Les installations qu’il conçoit s’amusent à reproduire le vivant sous des formes numériques et primitives. Des entités autonomes prennent forme, s’expriment par l’intermédiaire d’écrans, d’enceintes et invitent le public, non pas à les contrôler comme des logiciels utilitaires, mais à les accepter en tant qu’individus, parfois ouverts à la conversation, ou simplement à l’observation de leur condition.
Jérémy Faivre utilise les langages de programmation comme principal medium d’expression. Il les pratique quotidiennement depuis une quinzaine d’années pour créer des installations numériques, des logiciels, des sites web, des applications mobiles et des jeux vidéo. Il vit et travaille à Paris.
(vue 5)

Julie Gagne
Julie Gagne, designer graphique auteure, française d’origine coréenne, travaille à des tentatives d'épuisement du récit dans des travaux de montage éditorial et d'installation performative.

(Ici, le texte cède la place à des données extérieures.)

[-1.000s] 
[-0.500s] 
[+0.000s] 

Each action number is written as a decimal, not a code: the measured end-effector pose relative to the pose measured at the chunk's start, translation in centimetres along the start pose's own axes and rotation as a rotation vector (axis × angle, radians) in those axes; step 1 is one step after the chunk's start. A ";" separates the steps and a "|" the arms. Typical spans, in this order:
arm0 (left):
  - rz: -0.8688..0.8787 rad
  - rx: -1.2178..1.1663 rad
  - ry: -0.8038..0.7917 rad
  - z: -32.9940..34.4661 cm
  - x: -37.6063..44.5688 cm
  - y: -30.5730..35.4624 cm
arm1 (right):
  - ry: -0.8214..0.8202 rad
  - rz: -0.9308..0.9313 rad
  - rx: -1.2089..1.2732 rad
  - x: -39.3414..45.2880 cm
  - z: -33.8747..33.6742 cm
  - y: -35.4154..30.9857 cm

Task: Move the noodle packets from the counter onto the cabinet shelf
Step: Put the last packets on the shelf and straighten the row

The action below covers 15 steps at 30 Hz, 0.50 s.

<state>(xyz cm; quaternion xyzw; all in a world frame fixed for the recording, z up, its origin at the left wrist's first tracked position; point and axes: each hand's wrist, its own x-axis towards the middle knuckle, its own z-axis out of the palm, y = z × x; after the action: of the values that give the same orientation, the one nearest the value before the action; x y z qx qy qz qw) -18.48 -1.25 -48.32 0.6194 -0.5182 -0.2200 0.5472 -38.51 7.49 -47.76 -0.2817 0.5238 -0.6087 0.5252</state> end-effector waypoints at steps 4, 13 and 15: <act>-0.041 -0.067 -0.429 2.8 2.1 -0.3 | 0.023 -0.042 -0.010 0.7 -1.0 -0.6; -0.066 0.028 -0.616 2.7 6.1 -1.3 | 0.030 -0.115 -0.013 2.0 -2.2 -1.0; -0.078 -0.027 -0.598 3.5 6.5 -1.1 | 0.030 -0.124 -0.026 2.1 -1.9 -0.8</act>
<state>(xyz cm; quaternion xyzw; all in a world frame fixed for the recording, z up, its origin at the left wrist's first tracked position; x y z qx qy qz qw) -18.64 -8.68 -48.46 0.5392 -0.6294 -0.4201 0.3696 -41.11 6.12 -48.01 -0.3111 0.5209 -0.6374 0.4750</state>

Le 01.06, elle déménage à Aponia pour 23 jours. Elle y déposera ses cartons dans lesquels sera contenue sa vie en objets ; objets chargés d’affect, objets fonctionnels, ceux qui font mieux habiter comme ceux qui gisent. Une installation monolithique rendra compte de ces objets, dont le volume est propre à chaque déplacement : modelé par leur somme ou sculpté par leur délestement. Ses biens, scannés en artefacts, feront l’objet d’un inventaire sous forme d’édition. Cette procédure de « dépouillement » se jouera de la linéarité de la lecture par destructuration et réagencement d’histoires, générant à chaque nouveau montage, une écriture de fragments.
(vues 1, 2, 3)

Joanna Wong
Artiste chercheuse, Joanna Wong s’intéresse à l’organique, le vivant et le culinaire. Elle accorde une certaine liberté à la matière pour lui laisser trouver sa propre forme. Au travers de ses installations, elle cherche un équilibre entre le contrôle et la liberté, entre le domestique et le sauvage. L’activité créative est un processus plutôt qu’un résultat. Que ce soit la cueillette, l’élevage ou la culture, sa pratique prend des airs d’agriculture urbaine et de cuisine. Elle est actuellement en doctorat d’arts plastiques à Panthéon-sorbonne et travaille aux Grands Voisins.